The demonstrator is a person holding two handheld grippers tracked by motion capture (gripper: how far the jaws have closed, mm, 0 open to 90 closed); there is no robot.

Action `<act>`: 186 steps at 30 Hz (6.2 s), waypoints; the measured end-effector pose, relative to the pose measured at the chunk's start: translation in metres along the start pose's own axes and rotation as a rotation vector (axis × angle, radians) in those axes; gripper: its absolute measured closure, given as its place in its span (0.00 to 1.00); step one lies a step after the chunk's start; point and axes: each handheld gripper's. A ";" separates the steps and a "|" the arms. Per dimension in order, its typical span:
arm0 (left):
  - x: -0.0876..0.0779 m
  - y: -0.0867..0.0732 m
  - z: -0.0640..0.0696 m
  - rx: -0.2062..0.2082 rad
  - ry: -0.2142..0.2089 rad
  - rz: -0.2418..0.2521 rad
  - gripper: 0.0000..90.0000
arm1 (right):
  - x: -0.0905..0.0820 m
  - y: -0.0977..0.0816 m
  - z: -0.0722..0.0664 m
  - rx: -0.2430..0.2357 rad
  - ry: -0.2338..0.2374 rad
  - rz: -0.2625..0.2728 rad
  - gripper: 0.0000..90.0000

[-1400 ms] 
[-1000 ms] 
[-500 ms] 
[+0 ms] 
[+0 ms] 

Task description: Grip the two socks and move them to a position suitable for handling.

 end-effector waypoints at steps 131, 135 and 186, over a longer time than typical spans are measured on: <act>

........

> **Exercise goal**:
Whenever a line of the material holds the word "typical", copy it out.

> **Exercise output**:
Action `<act>`: 186 steps at 30 Hz (6.2 s), waypoints; the measured end-effector pose, relative to the pose measured at the chunk's start: translation in metres along the start pose's own axes and rotation as a rotation vector (axis × angle, radians) in those axes; gripper: its absolute measured closure, given as its place in its span (0.00 to 1.00); step one lies a step after the chunk's start; point and axes: each handheld gripper's. A ";" separates the steps and a "|" the arms. Per dimension in order, its typical span:
 end-effector waypoints at steps 131, 135 and 186, over a longer time than typical spans are measured on: <act>

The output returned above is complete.